WHAT IS EXPECTED =>
Every line of the material below, from the top through the line with "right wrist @", should be reproduced exactly.

DATA EXTRACTS =>

···

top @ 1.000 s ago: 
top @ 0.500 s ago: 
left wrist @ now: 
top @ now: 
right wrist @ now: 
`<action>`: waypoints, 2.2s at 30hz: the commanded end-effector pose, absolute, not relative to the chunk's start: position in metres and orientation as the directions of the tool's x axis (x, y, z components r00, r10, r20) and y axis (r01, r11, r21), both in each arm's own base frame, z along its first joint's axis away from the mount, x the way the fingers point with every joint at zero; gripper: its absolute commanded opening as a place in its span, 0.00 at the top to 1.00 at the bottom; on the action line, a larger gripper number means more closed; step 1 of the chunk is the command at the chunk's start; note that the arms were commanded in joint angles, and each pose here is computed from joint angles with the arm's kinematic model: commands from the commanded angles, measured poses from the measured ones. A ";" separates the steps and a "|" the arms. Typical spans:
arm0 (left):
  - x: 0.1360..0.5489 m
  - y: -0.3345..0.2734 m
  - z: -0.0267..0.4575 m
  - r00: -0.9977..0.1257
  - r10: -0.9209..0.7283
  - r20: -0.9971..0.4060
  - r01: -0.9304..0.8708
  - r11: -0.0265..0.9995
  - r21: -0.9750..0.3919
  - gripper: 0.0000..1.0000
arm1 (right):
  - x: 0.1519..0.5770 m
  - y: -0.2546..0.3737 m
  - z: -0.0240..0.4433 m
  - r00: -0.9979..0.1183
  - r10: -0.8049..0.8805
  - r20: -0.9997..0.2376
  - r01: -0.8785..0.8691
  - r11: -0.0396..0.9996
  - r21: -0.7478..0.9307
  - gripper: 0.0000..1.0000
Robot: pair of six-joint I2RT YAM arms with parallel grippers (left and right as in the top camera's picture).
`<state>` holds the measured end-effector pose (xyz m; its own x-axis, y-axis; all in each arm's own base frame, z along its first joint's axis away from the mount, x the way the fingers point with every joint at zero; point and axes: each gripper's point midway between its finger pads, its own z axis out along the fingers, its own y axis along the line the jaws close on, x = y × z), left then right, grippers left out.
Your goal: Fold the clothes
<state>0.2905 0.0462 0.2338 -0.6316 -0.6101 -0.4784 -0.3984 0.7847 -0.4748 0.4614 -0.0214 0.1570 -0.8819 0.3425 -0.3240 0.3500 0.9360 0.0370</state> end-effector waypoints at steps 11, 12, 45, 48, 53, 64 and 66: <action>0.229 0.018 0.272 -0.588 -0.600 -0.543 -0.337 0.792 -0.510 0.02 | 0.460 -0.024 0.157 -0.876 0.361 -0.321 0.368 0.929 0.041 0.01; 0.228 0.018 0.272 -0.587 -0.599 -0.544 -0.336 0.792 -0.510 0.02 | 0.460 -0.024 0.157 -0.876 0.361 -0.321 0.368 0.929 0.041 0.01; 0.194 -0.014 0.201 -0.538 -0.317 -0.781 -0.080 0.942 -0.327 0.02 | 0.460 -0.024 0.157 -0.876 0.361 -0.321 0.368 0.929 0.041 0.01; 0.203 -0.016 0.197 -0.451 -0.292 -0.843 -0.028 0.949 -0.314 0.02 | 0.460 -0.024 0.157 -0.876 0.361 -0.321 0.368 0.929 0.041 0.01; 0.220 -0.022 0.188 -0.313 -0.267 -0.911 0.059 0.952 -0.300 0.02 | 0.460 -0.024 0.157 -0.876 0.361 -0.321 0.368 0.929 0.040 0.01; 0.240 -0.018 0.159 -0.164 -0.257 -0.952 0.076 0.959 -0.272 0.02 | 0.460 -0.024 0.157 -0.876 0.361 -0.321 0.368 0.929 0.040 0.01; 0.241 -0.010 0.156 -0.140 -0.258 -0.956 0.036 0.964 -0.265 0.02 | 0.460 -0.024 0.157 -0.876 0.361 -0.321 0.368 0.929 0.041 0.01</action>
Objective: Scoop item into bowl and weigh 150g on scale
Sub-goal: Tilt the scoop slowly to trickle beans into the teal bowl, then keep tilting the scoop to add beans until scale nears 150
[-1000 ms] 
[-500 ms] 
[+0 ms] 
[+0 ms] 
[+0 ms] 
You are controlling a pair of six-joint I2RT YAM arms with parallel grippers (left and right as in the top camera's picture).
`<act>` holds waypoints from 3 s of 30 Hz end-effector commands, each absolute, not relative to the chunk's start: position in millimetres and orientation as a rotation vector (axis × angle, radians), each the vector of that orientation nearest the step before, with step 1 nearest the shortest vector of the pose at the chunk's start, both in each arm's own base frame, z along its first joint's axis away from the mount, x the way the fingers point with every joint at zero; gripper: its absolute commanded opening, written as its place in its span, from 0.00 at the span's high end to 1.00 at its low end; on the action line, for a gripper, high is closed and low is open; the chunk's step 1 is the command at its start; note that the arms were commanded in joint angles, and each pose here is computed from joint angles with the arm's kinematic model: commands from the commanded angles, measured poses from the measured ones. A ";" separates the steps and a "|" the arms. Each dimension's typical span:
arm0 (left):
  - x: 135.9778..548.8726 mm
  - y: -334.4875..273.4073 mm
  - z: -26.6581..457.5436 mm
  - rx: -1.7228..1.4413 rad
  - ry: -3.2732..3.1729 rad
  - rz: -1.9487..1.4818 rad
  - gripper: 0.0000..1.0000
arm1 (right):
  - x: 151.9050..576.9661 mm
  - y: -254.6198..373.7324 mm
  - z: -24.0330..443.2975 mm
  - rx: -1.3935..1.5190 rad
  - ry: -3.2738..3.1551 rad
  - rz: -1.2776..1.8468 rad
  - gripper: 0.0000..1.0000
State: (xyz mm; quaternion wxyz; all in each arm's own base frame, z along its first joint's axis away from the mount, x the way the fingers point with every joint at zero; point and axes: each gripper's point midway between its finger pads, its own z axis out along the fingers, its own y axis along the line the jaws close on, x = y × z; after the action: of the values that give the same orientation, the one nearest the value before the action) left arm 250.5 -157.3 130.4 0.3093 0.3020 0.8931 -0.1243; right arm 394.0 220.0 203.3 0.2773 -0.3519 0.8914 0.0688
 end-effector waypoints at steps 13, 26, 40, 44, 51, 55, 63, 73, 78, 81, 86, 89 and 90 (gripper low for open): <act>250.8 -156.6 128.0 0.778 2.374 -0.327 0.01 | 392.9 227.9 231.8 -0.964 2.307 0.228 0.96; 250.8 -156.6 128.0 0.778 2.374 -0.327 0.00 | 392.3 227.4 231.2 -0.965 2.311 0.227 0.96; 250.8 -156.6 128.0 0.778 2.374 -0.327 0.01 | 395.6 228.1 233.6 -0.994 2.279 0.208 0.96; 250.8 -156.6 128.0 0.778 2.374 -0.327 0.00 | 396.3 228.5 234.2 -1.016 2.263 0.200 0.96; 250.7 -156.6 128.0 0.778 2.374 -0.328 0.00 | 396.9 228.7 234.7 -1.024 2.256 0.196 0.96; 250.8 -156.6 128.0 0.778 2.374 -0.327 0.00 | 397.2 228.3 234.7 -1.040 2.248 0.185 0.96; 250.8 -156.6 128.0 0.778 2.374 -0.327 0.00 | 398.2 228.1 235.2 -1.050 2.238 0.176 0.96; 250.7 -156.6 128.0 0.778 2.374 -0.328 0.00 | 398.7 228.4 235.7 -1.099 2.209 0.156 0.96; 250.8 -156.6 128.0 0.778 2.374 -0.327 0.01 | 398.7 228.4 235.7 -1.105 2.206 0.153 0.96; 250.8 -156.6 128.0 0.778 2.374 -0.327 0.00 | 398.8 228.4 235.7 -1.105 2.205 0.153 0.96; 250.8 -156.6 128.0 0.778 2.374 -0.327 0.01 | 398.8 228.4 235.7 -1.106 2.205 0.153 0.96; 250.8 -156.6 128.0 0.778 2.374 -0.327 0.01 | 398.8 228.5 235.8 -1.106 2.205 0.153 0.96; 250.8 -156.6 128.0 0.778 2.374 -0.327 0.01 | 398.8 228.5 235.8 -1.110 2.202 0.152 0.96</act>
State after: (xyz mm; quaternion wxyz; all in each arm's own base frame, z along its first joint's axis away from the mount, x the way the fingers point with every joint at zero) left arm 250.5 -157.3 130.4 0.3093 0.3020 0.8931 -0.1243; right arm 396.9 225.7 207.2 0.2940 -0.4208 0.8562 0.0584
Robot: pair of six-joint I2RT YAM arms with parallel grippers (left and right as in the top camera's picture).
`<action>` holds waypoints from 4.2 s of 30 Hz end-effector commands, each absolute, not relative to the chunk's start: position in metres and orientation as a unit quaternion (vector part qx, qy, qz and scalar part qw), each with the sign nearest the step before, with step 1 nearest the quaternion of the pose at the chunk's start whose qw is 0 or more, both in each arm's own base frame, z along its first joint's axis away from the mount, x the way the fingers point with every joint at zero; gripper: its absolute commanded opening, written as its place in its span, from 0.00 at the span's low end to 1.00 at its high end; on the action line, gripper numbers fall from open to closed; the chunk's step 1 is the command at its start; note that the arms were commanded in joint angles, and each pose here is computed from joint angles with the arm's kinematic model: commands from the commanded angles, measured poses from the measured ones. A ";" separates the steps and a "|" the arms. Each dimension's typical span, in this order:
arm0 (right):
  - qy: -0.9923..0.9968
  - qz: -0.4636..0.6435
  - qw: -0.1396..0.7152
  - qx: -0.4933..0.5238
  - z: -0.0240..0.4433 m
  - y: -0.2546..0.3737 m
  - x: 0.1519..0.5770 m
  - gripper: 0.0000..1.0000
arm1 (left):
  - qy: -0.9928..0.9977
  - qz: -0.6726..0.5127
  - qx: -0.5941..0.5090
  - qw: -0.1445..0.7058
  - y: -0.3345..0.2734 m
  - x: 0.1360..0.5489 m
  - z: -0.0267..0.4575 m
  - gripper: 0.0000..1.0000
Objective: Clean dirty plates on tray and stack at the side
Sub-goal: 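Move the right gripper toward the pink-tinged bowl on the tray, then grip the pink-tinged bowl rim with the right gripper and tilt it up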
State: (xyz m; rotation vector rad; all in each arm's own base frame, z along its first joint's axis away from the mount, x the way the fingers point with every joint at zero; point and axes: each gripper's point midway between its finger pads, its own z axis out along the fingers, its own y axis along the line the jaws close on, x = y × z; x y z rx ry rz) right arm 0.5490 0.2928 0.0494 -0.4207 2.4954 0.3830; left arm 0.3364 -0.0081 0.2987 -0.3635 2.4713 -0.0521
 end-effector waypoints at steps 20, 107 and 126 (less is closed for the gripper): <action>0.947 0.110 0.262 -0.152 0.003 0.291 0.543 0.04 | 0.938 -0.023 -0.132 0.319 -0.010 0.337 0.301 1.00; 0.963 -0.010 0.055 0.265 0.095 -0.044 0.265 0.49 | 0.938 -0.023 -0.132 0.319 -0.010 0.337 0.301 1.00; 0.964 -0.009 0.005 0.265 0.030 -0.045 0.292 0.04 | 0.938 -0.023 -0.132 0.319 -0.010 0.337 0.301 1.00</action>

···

ANSWER BOX =>
top @ 1.000 s ago: 
top @ 0.500 s ago: 
left wrist @ now: 
top @ now: 
right wrist @ now: 

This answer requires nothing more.